Keywords: Central pancreatectomy (CP), minimally invasive, robotic surgery, pancreatogastrostomy
Introduction
With improvements in surgical techniques and perioperative care, the mortality associated with pancreatic resection (PR) has decreased dramatically; however the morbidity associated with this procedure remains high. Centrally located lesions pose a particular challenge due to the variety of options available for surgical resection. Patients may undergo pancreaticoduodenectomy (PD), distal pancreatectomy (DP) or central pancreatectomy (CP) depending on the size, location and malignancy potential of the lesion (1). CP (also known as middle pancreatectomy or median pancreatectomy) was first ascribed to Ehrhardt in 1908 (2,3). Guillemin and Bessot performed the first CP with pancreato-enteric reconstruction in 1957 for chronic pancreatitis, and subsequently Dagradi and Serio described the operation for resection of a benign lesion (insulinoma) in 1982 (1,4-6). The primary aim of performing a CP is the preservation of both endocrine and exocrine function of the pancreas while still maintaining oncologic efficacy (7). Specifically, for centrally located low-grade lesions, a DP or PD obligates a substantial volume of the pancreas removed, placing patients at higher risk of post-operative diabetes and exocrine dysfunction (7-9). In comparison to DP, CP also allows for preservation of spleen (7). Advantages of CP over PD include reduced mortality and preservation of the duodenum and bile duct, with only a single anastomosis needed for reconstruction as opposed to multiple anastomoses required for restoring continuity of the hepatic duct, pancreatic duct and intestinal tract (1,10). The concerns surrounding CP include high incidence of post-operative pancreatic fistula (POPF) and potentially inadequate oncologic resection in cases of malignancy (9). However, studies have shown that although the rates of POPF after CP are relatively high (20–50%), oftentimes these patients possess soft glands and small ducts, which are both well-established risk factors for POPF (9). Also, in most cases the POPF is clinically insignificant [International Study Group on Pancreatic Fistula (ISGPF) grade A] (9). Therefore, CP is a reasonable approach for centrally located, benign or low-grade pancreatic lesions that allows preservation of pancreas parenchyma and adjacent organs.

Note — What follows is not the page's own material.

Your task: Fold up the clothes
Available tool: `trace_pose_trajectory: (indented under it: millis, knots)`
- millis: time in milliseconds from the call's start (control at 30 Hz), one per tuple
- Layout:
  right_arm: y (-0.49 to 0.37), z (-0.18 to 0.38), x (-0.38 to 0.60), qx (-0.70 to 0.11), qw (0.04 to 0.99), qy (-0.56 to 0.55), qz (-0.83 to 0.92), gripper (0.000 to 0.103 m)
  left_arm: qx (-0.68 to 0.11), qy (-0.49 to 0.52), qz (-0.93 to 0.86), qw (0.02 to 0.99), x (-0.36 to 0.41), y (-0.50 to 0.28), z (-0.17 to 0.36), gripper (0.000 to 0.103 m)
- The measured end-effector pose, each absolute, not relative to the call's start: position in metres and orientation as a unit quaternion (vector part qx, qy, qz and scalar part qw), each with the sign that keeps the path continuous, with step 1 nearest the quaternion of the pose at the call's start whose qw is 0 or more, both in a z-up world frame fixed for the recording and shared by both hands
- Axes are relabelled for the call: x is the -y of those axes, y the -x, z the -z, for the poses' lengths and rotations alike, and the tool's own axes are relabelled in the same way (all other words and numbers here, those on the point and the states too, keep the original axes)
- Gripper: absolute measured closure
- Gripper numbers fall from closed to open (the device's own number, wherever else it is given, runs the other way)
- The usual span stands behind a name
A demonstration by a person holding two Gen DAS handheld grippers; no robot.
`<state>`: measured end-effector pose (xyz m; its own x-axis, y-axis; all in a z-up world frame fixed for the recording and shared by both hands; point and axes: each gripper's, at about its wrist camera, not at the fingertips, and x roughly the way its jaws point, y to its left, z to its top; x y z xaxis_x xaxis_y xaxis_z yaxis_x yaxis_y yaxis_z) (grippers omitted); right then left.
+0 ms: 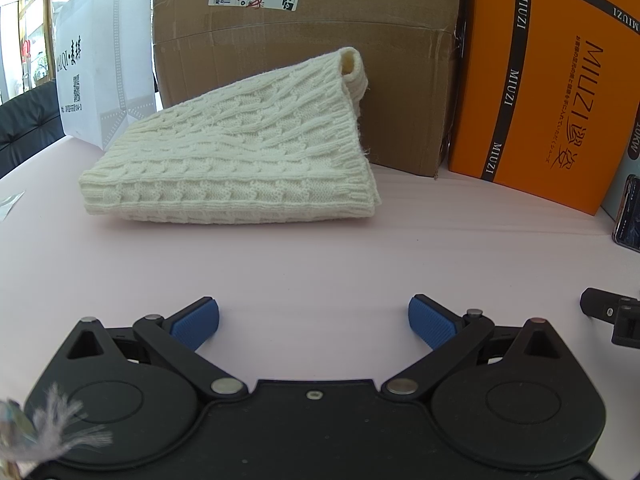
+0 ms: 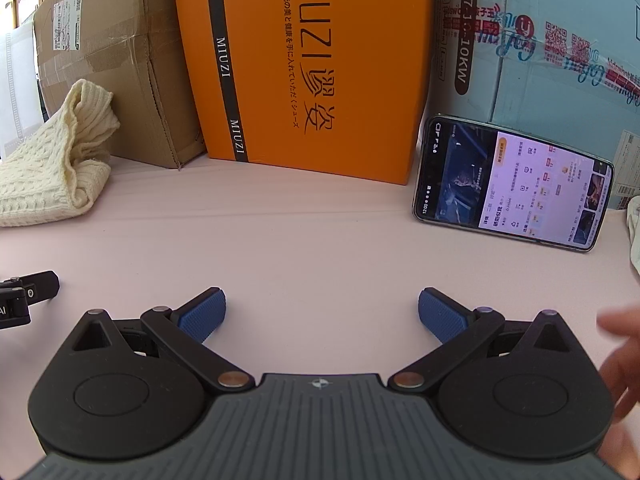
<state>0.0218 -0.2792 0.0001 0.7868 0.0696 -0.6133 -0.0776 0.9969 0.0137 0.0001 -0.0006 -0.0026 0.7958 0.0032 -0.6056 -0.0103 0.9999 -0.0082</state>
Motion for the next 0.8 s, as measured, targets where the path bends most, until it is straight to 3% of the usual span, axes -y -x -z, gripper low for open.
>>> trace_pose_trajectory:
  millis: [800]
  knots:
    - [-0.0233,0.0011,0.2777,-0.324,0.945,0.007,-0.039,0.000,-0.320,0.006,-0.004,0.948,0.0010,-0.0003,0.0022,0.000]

With increasing utilization of laparoscopic and robotic pancreatectomy, patients can now undergo either an open or minimally invasive surgery (MIS) procedure. Laparoscopic and robotic PD has gained interest due to comparable morbidity, mortality and oncologic outcomes versus open PD when performed in select patients (11-15). For DP, MIS approach has now become the standard of care due to its favorable outcomes in comparison to open DP (11,16). In a recent meta-analysis comparing 1,814 patients undergoing open versus laparoscopic DP, the laparoscopic approach resulted in less blood loss, shorter hospital length of stay (LOS), fewer surgical site infections and lower morbidity (17). Similarly, a MIS approach for CP has become increasingly common with the goal of decreasing the impact of morbidity related to the decreased size of incisions, shorter hospital stays, and shorter time until return to work. While both laparoscopic and robotic CP are being performed, laparoscopy may be somewhat limited given the restricted workspace and the inability to articulate instruments in a manner requisite for these complex procedures (18-21). These limitations are potentially alleviated by the use of robotic surgery. Herein, we report our technique of performing an MIS CP, with accompanying video demonstration of the key portions of the operation. Indications for CP and a brief summary of outcomes following CP are also discussed.
Indications for CP
Pancreatic lesions of the central pancreas can be extirpated via numerous operative approaches depending on their size, location and pathology. Extended PD or near-total DP are performed for pancreatic ductal adenocarcinoma (PDAC) or main-duct-type intraductal papillary mucinous neoplasm (IPMN) with potential invasive component, in order to achieve adequate resection of the tumor and also the surrounding lymph nodes, which is not always achievable with CP (7,8). However, for low-grade malignant tumors or benign lesions, use of PD or DP would consequently remove much of the normal pancreatic parenchyma which is likely of no therapeutic benefit (Figure 1). Enucleation can also be considered; however, this should not be the procedure of choice for malignant tumors or benign lesions greater than 2 cm, or location adjacent to the main pancreatic duct (19). Therefore, CP may be an appropriate alternative for a subset of patients possessing low-grade malignant tumors or benign lesions restricted to the central pancreas (19). The most common indications for CP include neuroendocrine tumors followed by cysts that display indeterminate characteristics such as branch-duct-type IPMNs, and solid pseudopapillary neoplasms (Table 1) (1,7,8,19). Contraindications to this procedure include PDAC, main-duct-type IPMN, neoplastic involvement of adjacent organs, and large lesions where it is impossible to preserve the left pancreatic stump (2).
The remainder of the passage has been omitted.